Stacia Viscardi about “Poor Quality of Software”

This post will tell you about Stacia Viscardi’s, author of “The Professional ScrumMaster’s Handbook”, opinion regarding “poor quality of software”.

About the author:

Stacia Viscardi about “Poor Quality of Software” Stacia Viscardi is an Agile coach, Certified Scrum Trainer and organizational transformation expert, devoted to creating energized and excited teams that delight their customers and inspire others. In 2003 she became the 62nd Certified ScrumMaster (there are now over 200,000!), and founded AgileEvolution in 2006. She has helped companies like Cisco Systems, Martha Stewart Living, Primavera, DoubleClick, Google, Razorfish, MyPublisher, Washington Post and many others find their way to agility.

A self-proclaimed process nerd, she loves helping teams and organizations discover the Scrum/XP/Lean mash-ups that enables focused, flexible and fast delivery of products. She created the blog HelloScrum (coming soon!) to share knowledge, tips, and tricks with Scrum practitioners, and co-founded KnowAgile, an agile testing website.

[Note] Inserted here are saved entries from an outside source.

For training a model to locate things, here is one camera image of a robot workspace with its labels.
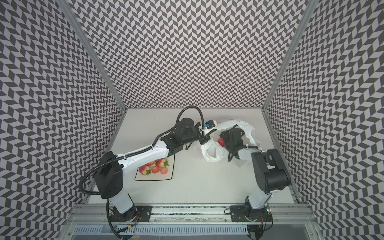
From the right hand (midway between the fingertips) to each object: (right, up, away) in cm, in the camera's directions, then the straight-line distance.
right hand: (222, 139), depth 97 cm
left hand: (-7, +8, -22) cm, 24 cm away
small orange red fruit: (-35, -16, -14) cm, 41 cm away
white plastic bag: (-8, -4, -21) cm, 23 cm away
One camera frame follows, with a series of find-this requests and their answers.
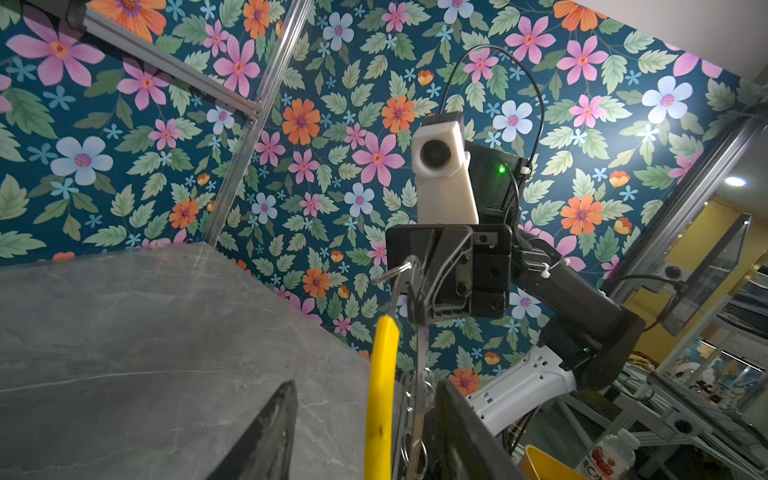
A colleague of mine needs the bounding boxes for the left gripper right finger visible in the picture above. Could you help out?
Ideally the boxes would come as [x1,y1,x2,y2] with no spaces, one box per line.
[435,380,525,480]

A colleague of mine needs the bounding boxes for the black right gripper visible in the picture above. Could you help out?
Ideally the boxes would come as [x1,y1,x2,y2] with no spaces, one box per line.
[385,224,512,326]

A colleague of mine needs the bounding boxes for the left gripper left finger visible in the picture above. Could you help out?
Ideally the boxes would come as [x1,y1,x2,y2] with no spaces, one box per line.
[206,380,298,480]

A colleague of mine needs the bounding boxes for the large black yellow keyring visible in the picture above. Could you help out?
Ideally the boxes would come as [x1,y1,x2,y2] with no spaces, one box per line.
[363,256,433,479]

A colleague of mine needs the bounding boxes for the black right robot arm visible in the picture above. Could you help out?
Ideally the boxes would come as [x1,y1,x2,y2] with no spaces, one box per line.
[386,140,645,434]

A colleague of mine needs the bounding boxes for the yellow bowl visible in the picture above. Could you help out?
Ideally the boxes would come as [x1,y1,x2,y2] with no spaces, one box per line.
[518,445,587,480]

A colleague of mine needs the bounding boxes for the white plastic bottle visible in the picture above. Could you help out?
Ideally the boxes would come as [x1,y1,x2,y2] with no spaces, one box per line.
[574,429,640,480]

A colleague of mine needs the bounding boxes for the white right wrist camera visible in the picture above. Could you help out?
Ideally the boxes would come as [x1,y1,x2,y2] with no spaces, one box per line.
[411,112,479,225]

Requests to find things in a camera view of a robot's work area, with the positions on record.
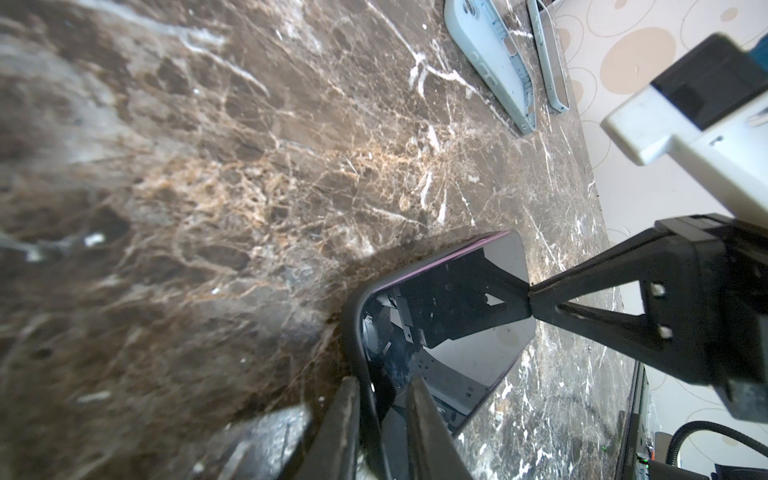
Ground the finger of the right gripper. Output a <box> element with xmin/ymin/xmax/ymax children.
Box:
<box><xmin>528</xmin><ymin>214</ymin><xmax>767</xmax><ymax>420</ymax></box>

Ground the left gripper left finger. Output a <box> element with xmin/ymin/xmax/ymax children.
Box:
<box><xmin>294</xmin><ymin>376</ymin><xmax>360</xmax><ymax>480</ymax></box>

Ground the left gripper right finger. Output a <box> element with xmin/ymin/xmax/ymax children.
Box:
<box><xmin>406</xmin><ymin>376</ymin><xmax>472</xmax><ymax>480</ymax></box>

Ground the black phone case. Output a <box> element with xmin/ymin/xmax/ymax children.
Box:
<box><xmin>340</xmin><ymin>230</ymin><xmax>511</xmax><ymax>480</ymax></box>

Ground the light blue case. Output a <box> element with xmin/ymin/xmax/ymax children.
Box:
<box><xmin>444</xmin><ymin>0</ymin><xmax>536</xmax><ymax>135</ymax></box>
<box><xmin>526</xmin><ymin>0</ymin><xmax>570</xmax><ymax>113</ymax></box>

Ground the black phone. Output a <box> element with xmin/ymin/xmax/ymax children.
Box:
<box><xmin>352</xmin><ymin>231</ymin><xmax>536</xmax><ymax>433</ymax></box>

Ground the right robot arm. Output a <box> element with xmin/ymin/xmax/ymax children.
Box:
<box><xmin>527</xmin><ymin>214</ymin><xmax>767</xmax><ymax>479</ymax></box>

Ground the black base frame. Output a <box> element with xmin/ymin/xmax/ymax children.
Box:
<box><xmin>614</xmin><ymin>362</ymin><xmax>652</xmax><ymax>480</ymax></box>

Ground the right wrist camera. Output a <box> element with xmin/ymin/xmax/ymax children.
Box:
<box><xmin>601</xmin><ymin>33</ymin><xmax>767</xmax><ymax>227</ymax></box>

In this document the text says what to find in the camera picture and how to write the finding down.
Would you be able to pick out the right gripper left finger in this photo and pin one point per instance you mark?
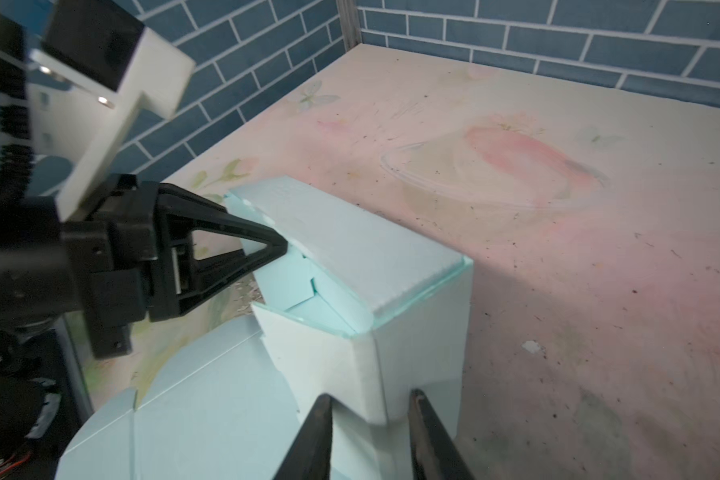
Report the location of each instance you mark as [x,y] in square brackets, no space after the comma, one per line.
[309,456]

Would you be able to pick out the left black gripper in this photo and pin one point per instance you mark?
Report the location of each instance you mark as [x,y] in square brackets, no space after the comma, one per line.
[128,241]

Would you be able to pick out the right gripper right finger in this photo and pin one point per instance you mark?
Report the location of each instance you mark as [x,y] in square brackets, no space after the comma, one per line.
[433,453]

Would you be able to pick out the light blue paper box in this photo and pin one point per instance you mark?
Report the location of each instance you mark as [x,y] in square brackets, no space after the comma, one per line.
[359,308]

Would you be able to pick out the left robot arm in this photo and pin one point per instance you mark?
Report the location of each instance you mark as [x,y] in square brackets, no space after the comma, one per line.
[36,283]

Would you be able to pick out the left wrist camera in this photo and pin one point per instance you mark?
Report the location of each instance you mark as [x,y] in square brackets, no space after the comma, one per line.
[116,67]

1) Why customers get poor-quality software while working with remote software development teams?
2) According to your experience, if you could distinguish three key reasons of poor software quality, what would they be?
3) Could you give customers a practical piece of advice, what they should pay their attention to in order to avoid low software quality?

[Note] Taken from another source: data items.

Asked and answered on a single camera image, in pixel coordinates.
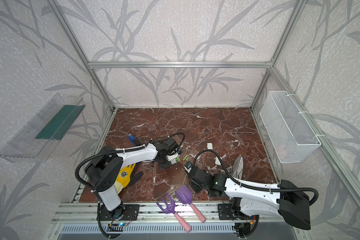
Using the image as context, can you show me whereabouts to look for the yellow black work glove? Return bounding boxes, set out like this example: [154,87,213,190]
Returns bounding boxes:
[115,163,143,194]

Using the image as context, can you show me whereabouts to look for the purple garden shovel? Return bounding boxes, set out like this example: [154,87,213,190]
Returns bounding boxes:
[175,185,207,223]

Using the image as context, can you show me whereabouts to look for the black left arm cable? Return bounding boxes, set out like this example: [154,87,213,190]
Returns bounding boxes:
[74,132,186,188]

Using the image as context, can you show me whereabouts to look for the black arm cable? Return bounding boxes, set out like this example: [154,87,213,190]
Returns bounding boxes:
[192,149,319,206]
[74,132,186,188]

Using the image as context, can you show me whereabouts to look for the aluminium frame profiles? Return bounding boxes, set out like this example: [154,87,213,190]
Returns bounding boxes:
[47,1,360,210]

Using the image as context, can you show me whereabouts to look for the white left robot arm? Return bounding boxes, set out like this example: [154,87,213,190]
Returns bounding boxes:
[75,137,182,212]

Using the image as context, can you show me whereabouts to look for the white air conditioner remote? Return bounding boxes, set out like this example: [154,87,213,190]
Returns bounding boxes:
[167,153,180,165]

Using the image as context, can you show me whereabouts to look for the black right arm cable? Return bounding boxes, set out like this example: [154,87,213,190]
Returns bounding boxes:
[192,149,319,206]

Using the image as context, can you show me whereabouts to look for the white wire mesh basket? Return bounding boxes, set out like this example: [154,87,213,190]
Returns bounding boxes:
[260,91,321,164]

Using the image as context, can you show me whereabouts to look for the blue stapler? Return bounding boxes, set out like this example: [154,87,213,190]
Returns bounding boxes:
[128,134,138,146]

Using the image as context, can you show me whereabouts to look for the metal garden trowel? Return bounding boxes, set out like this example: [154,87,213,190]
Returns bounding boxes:
[230,154,244,180]

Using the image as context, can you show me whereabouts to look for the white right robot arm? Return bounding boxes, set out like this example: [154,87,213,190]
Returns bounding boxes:
[185,163,311,230]

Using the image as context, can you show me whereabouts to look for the clear acrylic wall shelf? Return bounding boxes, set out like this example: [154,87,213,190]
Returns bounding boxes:
[0,94,86,163]

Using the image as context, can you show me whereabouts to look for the purple garden fork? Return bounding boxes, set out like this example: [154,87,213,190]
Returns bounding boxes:
[156,193,192,233]

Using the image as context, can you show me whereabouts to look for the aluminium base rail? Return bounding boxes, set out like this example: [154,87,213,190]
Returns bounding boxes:
[44,202,284,240]

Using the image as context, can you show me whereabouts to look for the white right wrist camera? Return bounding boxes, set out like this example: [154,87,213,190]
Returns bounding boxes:
[185,162,193,172]

Stacia Viscardi: Any team – remote or not – is capable of producing poor quality software. I find that poor quality is a surety in fixed scope/time/budget projects. Customers should realize that a software development team does not have a crystal ball in which it can exactly predict the outcome; rather, the best outcomes are shaped by a team working in a close relationship with its customer. A customer should know that it will require quite a bit of work on his or her behalf to get the product that he/she really wants; the more effort and communication with the team, the better the result. Remote teams face a bigger challenge because the customer they need to negotiate with is never really there. Customers should set up weekly calls or attend sprint reviews (if the vendor is agile), as well as reach out frequently to see if the team has any questions or concerns. Customers should realize that software development teams want to please them, and when pressured to work harder and faster they will do so; however, the consequence to a faster pace often means a lower quality output. That fact is not always made clear. The customer should define the overall expected quality outcomes by talking with the team and documenting it if you have to. While it’s tempting to push a team to work harder and longer – weekends and late nights – keep in mind that a team that works a sustainable pace will usually create a higher quality product. Unhappy teams = cranky systems.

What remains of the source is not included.